When an owner of one of the world's southernmost vineyards camped out in the centre of one of the world's northernmost wine regions, he saw differences as well as similarities. Those vineyards are, respectively, in Alexandra in Central Otago and along vineyards on the hill from Aloxe-Corton in the Côte de Beaune north to Gevrey-Chambertin in Burgundy.
The regions of Central Otago and Burgundy are best known for their Pinot Noir and, in Burgundy also for Chardonnay. So it makes sense that there might be similarities but, as the style, quality and price of wines from both show us, there are potentially even more differences. Both are features of Phil Handford's story. He is one of the co-owners of Grasshopper Rock Vineyard in Alexandra and will share his thoughts on this site in a future post, coming soon.

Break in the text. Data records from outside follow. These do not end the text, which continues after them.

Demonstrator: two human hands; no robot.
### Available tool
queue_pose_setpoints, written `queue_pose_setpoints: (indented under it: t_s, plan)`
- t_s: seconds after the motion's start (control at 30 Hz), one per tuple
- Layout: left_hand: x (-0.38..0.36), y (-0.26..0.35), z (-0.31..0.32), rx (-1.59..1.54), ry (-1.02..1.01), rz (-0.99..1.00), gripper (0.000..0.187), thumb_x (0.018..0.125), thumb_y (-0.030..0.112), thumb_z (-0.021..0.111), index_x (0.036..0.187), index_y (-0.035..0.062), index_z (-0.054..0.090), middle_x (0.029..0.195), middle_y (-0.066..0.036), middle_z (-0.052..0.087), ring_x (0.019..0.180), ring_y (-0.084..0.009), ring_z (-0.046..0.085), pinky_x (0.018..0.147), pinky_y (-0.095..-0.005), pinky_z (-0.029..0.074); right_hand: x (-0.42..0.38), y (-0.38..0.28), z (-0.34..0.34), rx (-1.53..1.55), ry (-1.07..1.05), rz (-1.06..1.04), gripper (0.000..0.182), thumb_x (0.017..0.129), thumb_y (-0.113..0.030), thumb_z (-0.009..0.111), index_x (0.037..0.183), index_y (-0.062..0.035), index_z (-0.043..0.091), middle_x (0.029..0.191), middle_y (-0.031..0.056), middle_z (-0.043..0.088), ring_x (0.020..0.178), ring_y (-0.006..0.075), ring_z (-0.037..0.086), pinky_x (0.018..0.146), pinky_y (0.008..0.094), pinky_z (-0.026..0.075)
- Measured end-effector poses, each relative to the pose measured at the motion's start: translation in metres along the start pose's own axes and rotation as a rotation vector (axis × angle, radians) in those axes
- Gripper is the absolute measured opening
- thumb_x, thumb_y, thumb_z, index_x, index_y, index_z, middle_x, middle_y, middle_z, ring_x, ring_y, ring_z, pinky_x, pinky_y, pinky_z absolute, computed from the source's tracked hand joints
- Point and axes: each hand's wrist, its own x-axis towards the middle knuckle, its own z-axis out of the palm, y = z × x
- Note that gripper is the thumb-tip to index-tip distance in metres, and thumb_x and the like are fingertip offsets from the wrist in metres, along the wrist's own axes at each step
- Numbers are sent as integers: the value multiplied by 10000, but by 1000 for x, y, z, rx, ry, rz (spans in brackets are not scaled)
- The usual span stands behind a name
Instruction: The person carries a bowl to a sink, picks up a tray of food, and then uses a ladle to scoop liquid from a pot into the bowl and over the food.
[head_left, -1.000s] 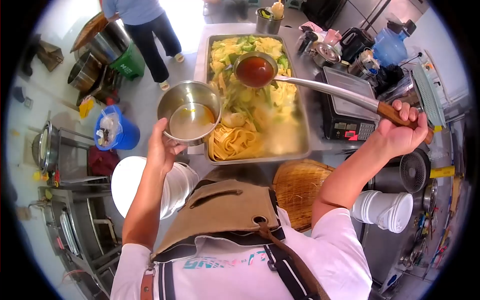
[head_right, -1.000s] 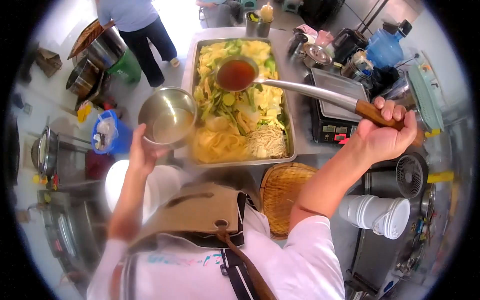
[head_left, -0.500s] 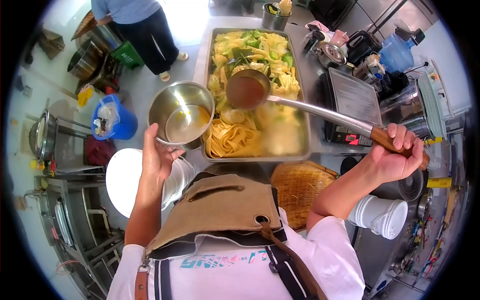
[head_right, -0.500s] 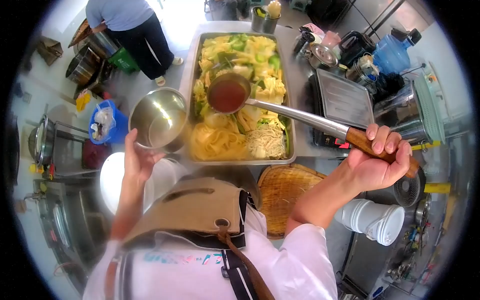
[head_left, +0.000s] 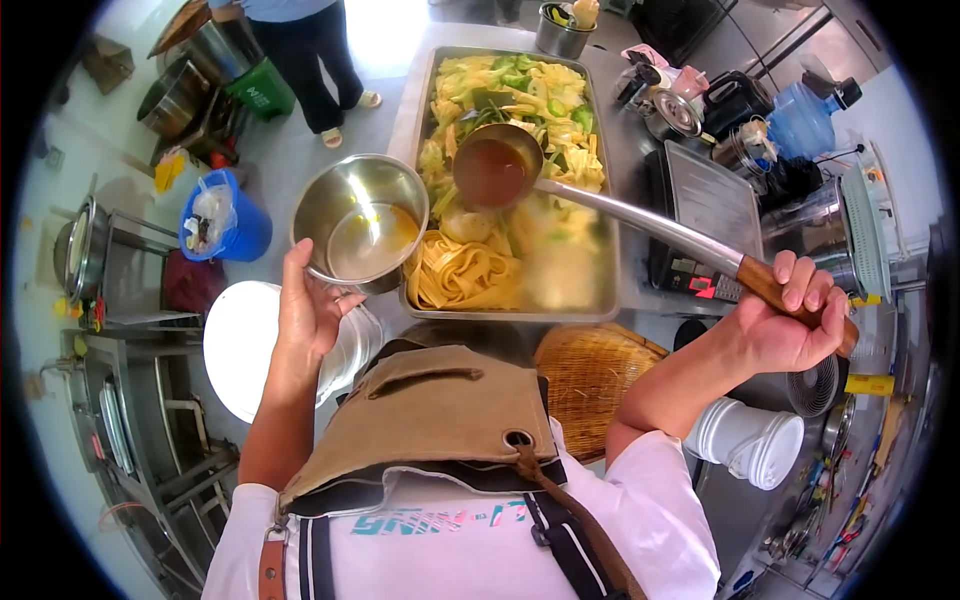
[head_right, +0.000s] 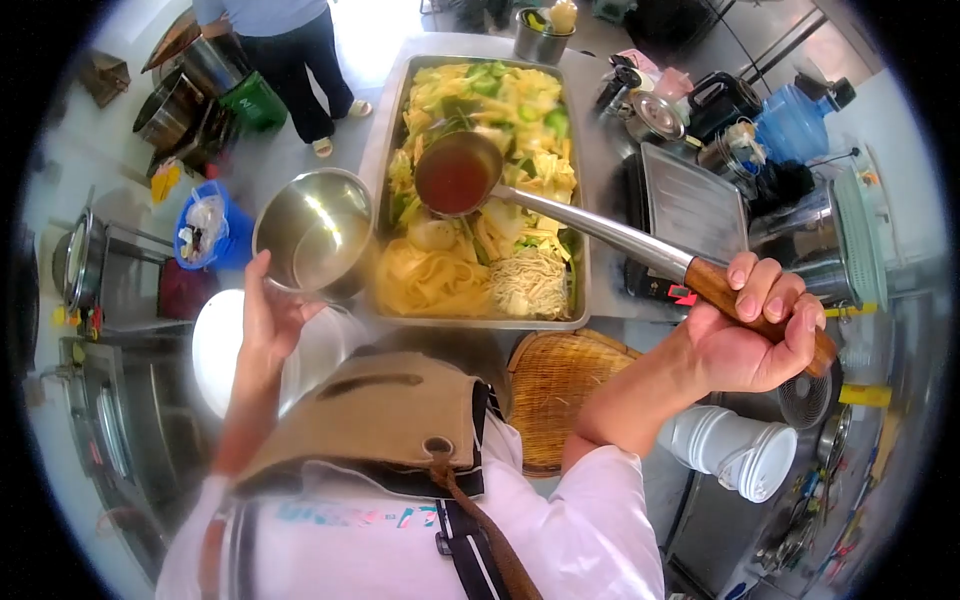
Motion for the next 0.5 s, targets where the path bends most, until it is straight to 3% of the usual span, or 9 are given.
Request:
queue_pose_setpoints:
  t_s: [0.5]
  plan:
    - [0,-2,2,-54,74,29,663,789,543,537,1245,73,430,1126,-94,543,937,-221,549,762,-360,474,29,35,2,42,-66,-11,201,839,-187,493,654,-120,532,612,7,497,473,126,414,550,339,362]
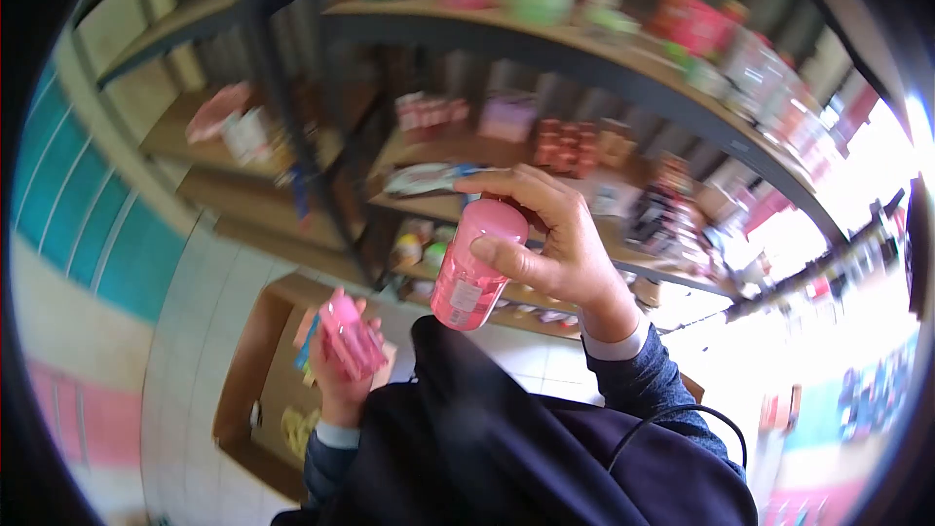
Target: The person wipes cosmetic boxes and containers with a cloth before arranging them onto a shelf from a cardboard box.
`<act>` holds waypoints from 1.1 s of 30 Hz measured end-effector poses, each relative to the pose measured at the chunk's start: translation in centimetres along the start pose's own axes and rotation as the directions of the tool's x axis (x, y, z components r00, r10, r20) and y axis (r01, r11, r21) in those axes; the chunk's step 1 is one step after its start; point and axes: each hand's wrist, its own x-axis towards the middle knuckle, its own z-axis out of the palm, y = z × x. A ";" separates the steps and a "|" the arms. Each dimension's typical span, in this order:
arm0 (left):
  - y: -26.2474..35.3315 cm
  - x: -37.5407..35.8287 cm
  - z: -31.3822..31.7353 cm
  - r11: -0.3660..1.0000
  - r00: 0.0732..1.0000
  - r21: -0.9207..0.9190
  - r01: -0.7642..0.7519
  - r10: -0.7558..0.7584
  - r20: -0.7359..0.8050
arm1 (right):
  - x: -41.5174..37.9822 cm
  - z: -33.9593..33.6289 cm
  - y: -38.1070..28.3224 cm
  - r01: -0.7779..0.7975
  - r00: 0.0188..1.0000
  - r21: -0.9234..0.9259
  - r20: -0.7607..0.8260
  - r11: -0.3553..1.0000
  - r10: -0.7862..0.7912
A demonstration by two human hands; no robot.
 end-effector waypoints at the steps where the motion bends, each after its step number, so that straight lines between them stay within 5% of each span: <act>1: -1.9 -0.2 1.4 0.997 0.997 0.005 0.071 -0.070 -0.018 | -1.0 -3.7 -0.6 0.063 0.996 -0.129 -0.051 0.990 -0.070; 4: -7.7 -0.5 4.3 0.990 0.986 0.004 0.143 -0.143 0.084 | -3.9 -13.9 -3.3 0.097 0.959 -0.565 -0.167 0.819 -0.229; 8: -13.4 -1.0 8.3 0.980 0.967 0.035 0.194 -0.197 0.165 | -6.6 -25.8 -5.1 -0.181 0.819 -0.629 -0.522 0.756 -0.238; 9: -14.3 -1.0 9.2 0.983 0.967 0.057 0.175 -0.182 0.176 | -7.0 -29.2 -5.1 -0.196 0.814 -0.800 -0.455 0.567 -0.360; 10: -15.2 -1.2 9.8 0.985 0.968 0.078 0.157 -0.169 0.183 | -7.3 -31.3 -6.7 -0.264 0.858 -0.878 -0.403 0.399 -0.319; 13: -16.9 -1.4 11.3 0.983 0.972 0.090 0.158 -0.170 0.159 | -6.9 -39.8 -5.5 -0.370 0.860 -0.855 -0.463 0.363 -0.214; 17: -18.3 -2.1 13.5 0.980 0.979 0.148 0.137 -0.156 0.131 | -6.7 -46.9 -0.3 -0.351 0.936 -0.901 -0.328 0.254 0.130; 20: -19.0 -2.2 14.3 0.973 0.982 0.202 0.114 -0.141 0.126 | -6.2 -49.0 2.3 -0.228 0.931 -0.932 -0.124 0.281 0.344; 26: -20.0 -2.4 15.5 0.975 0.989 0.207 0.080 -0.103 0.101 | -4.9 -49.2 4.6 -0.347 0.807 -0.881 -0.104 0.323 0.582; 33: -20.3 -2.6 15.6 0.971 0.993 0.232 0.060 -0.081 0.084 | -4.8 -50.8 6.5 -0.313 0.854 -0.834 -0.038 0.454 0.519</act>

In the meantime, here is our wine of the week; an apt lead into Pinot Noir NZ 2025 to be held in mid February in Ōtautahi Christchurch. It is the first international Pinot Noir conference in New Zealand in the past eight years and will see a vast number of international wine media attend. This is the first year I have not attended, however, my professional and personal passion for Pinot Noir continue unabated, along with a desire to continue to see the great evolution in the styles and quality of Pinot Noirs from Aotearoa New Zealand. This country's Pinot Noirs have evolved beyond recognition, in some regions, although ironically the small, edgy and southern area of Alexandra was one of the first places where great Pinot Noir has been produced in this country. Without further ado, here's my review of Grasshopper Rock's latest.
Wine of the week
19/20
2022 Grasshopper Rock Earnscleugh Vineyard RRP $45
This is a silky southern expression of Pinot Noir from Earnscleugh Vineyard, which is situated just outside of Alexandra; the easternmost viticultural area in Otago. The 2022 harvest was one of the easiest for many years with slightly warmer temperatures and no weather pressure to pick the grapes prior to ripeness, although there were fewer grapes than optimal with a reduction of five to 10% on average but high quality, clean looking fruit from the still, warm weather. This has resulted in a deep ruby hued wine with aromas of dark cherries, ripe strawberries and earthy hints on the mid palate. The wine was aged in oak barriques for 10 months with 28% new oak, which is relatively modest and really suits the lighter fruit flavour spectrum in this lively, fleshy Pinot Noir, which has great structural acidity framing the fruit core of the wine. It drinks well now and will age superbly for up to eight years, potentially longer, as the history of good vintages of Grasshopper Rock Pinots shows.